Initialize TinyTimeMixer model.

Parameter Type Default Description
params Dict[str, Any] - Model parameters dictionary
settings Dict[str, Any] - Settings dictionary containing device, python_version, etc.

train(self, y_context, y_target, timestamps_context, timestamps_target, **kwargs) -> TinyTimeMixerModel

Train/fine-tune the foundation model on given data.

Parameters:

Parameter Type Default Description
y_context np.ndarray - Past target values - training data during tuning time, training + validation data during testing time
y_target np.ndarray - Future target values - validation data during tuning time, None during testing time (avoid data leakage)
timestamps_context np.ndarray - Timestamps for y_context (optional)
timestamps_target np.ndarray - Timestamps for y_target (optional)
**kwargs - - Additional keyword arguments

Returns: Self (The fitted model instance).

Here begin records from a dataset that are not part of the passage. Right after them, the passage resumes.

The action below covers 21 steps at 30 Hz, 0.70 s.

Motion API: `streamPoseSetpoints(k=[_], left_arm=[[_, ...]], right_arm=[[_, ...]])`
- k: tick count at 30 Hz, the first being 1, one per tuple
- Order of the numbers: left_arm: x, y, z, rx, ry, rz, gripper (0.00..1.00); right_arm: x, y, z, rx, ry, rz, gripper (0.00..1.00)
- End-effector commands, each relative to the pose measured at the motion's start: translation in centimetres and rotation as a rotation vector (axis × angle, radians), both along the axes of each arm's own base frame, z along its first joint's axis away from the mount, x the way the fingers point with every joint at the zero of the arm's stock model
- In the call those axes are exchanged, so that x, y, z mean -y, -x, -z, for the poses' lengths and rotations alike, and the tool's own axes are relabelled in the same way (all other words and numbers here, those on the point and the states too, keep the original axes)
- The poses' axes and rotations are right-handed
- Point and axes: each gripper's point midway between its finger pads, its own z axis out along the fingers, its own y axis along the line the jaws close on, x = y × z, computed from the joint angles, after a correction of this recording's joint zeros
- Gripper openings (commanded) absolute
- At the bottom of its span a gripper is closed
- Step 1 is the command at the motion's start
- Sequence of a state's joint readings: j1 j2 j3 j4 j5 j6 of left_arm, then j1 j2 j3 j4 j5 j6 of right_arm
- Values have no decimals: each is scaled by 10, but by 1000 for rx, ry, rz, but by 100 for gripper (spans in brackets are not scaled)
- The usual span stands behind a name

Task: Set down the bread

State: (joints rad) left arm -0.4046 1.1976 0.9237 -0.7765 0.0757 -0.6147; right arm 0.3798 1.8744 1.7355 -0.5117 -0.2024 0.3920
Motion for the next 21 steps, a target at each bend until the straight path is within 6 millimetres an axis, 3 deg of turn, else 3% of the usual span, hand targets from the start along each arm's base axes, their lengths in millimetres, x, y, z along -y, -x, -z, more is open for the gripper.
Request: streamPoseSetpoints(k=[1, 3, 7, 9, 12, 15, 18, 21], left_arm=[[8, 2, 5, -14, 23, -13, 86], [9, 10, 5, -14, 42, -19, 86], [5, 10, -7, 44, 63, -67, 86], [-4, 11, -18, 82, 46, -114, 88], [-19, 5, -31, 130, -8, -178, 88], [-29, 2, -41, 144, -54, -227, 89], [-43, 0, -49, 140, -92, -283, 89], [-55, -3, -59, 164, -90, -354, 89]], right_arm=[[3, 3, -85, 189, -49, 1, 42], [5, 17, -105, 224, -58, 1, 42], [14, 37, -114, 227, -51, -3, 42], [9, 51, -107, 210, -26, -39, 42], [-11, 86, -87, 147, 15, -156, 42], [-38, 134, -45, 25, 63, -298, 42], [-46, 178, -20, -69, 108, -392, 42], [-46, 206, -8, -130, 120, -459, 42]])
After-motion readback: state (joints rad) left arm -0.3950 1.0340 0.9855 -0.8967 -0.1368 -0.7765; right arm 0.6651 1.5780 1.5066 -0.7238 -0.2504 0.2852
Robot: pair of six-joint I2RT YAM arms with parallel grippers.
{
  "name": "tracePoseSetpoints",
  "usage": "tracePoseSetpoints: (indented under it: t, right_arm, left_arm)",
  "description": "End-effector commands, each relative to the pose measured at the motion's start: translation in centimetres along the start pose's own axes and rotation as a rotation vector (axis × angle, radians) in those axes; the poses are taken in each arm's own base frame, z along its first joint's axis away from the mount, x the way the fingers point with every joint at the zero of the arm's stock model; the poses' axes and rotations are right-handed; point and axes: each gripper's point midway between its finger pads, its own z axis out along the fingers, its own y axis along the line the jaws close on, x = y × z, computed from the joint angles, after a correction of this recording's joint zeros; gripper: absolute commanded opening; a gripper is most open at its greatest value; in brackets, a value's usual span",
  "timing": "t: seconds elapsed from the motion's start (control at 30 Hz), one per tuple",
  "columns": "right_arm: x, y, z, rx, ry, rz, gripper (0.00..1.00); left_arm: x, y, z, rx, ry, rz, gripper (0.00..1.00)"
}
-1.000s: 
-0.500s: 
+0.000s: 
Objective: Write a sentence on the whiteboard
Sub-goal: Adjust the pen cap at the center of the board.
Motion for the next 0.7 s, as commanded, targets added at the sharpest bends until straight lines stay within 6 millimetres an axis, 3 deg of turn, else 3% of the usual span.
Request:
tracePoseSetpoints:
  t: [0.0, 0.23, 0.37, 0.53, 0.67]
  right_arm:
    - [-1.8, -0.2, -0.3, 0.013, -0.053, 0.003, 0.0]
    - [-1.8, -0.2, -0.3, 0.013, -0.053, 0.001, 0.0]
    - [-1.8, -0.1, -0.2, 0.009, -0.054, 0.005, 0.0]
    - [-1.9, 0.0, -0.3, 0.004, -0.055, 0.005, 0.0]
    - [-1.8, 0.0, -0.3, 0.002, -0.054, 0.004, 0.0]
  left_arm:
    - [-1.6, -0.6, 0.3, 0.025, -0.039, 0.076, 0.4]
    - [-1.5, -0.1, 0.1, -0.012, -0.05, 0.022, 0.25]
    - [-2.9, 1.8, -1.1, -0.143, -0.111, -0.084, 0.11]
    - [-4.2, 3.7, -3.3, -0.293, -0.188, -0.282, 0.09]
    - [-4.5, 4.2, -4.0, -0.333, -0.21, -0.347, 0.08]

predict(self, y_context, timestamps_context, timestamps_target, **kwargs)

(No description provided)

Parameters:

Parameter Type Default Description
y_context np.ndarray - (undocumented)
timestamps_context np.ndarray - (undocumented)
timestamps_target np.ndarray - (undocumented)
**kwargs - - (undocumented)

Returns: np.ndarray (Returns the forecast array of shape (forecast_horizon, num_targets)).